Afolabi Gambari
By announcing the withdrawal of the subsidy on petrol on the very first day in office on May 29 2023, without any forewarning whatsoever, President Bola Tinubu had unwittingly sentenced millions of Nigerians into piecemeal poverty and hopelessness. It was an act considered callous by the many who immediately began to feel the pain.
Millions could not afford the prices of goods and services. As many jobs were lost and there was an increase in the number of out-of-school children as parents groaned in penury. The social fabric of the country faced severe threats as many marriages collapsed like a pack of cards. All the foregoing may have been painted in the past tense. But it is only just as sad that the dreadful conditions prevail. Of course, the hapless people of the country would wish that they knew when the past could subside. But no! The people have always been kept in suspense; the more to subjugate them further.

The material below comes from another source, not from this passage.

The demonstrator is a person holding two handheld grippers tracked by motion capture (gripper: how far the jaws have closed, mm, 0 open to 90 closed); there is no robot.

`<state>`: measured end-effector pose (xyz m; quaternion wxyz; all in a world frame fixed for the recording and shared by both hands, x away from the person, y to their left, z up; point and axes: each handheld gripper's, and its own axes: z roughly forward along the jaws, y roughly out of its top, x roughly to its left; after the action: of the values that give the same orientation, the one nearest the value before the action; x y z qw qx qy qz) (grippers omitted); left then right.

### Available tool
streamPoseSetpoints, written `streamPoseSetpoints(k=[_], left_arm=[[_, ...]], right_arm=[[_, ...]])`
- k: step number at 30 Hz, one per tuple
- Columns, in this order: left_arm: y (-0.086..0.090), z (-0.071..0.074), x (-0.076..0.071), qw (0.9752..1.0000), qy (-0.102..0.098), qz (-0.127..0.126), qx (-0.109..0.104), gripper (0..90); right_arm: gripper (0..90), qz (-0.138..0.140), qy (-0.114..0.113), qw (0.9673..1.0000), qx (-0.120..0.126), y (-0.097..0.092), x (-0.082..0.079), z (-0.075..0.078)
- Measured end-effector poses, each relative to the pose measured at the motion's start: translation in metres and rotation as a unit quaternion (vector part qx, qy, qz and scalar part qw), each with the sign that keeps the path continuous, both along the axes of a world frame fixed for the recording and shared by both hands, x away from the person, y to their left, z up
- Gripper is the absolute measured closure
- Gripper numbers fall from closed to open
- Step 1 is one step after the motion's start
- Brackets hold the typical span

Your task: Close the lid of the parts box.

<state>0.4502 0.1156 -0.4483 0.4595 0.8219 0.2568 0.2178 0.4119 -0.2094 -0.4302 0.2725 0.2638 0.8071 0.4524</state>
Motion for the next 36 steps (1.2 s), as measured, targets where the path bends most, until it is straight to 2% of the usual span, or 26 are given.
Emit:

It seems President Tinubu is either not aware of the effect of his May 29 2023 action on the populace or he is aware but just does not care. But the latter seems true, although it would appear to have been exaggerated, especially with regard to the fact that he is not disturbed by any public anguish towards his administration’s policies.
Yet, many could still be in doubt of his uncaring stand. But by Monday, December 23, he laid himself bare in his maiden media chat since assuming office some 20 months before. He said he had “no regret whatsoever” in removing the subsidy on petrol, despite plunging the country into turmoil. He said the petroleum subsidy removal was “necessary to prevent the country from bankruptcy”. Granted that no nation or its leader would sit by and watch the country go bankrupt. So, it is to do everything to chase away bankruptcy.
But when he said the subsidy removal was necessary “to prevent smugglers from taking what belonged to Nigerians”, he burrowed into the past lack of ingenuity by the government in defending the removal. He, therefore, indicted himself and his security service whom, ironically, he said in the maiden media chat that he trusted. No international smuggling of goods can succeed without the connivance of the security forces of a country. How, then, can he visit the sin being consciously and deliberately committed by the security forces on the innocent citizens?
It may sound illogical or hasty. But this “no regret” stand of Tinubu portends yet another harsh time ahead of the long months of the new year. It is just as well that this note of warning is being sounded early. There are still no indications that the people matter in this administration, safe for what government spokespersons have been saying to make the gullible feel good.
No less a person as Mr President has refused to admit that hunger stalks the country, despite the hunger strike that greeted his administration in August last year, which manifested in the harvest of deaths that accompanied the distribution of palliatives last month in Ibadan, Okija and Abuja where more than 60 Nigerians, including women and children, lost their lives while struggling to procure food in scuffling circumstances.
The figures support the fact that Nigeria’s 2024 Global Hunger Index (GHI) score is 28.8, placing the country 110th out of 127 countries, an indication that Nigeria has a serious level of hunger. The GHI is calculated on a scale of 0 to 100, with 0 being the best possible score and 100 being the worst. The score is also based on four indicators: undernourishment; the percentage of the population that lacks enough calories, child stunting; the percentage of children under five who are too short for their age, child wasting; the percentage of children under five who are too light for their height, child mortality; the percentage of children who die before their fifth birthday. According to the Food Portal, Nigeria has steadily been reducing its Global Hunger Index scores since 1990, but the severity of hunger in the country is deemed serious.
Although there are challenges that include insecurity, poor economic conditions, political tensions, disruption of traditional agricultural livelihoods, lack of non-farm opportunities, high transportation costs and disruption of global supply chains, Nigeria has become one of the world’s biggest importers of food staples, particularly rice and wheat. Despite these imports, however, more than a quarter of Nigerians younger than five suffer from malnutrition.
But at the aforementioned media chat, Tinubu rather blamed the deaths on organizers of the palliatives. “I have been giving to the less privileged at my house on Bourdillon Street, Ikoyi, Lagos for the past 25 years and we have never experienced a stampede. If you know you don’t have enough to give, do not publicize it,” he said.
It would be thought that the admittance of a challenge is the first step of tackling the challenge. The latest deaths that resulted from scuffles over food should have served as a veritable indicator of hunger in Nigeria. Well, except that Tinubu thinks otherwise and the thinking would probably remain till yet another tragedy surfaces as the hungry get desperate for food.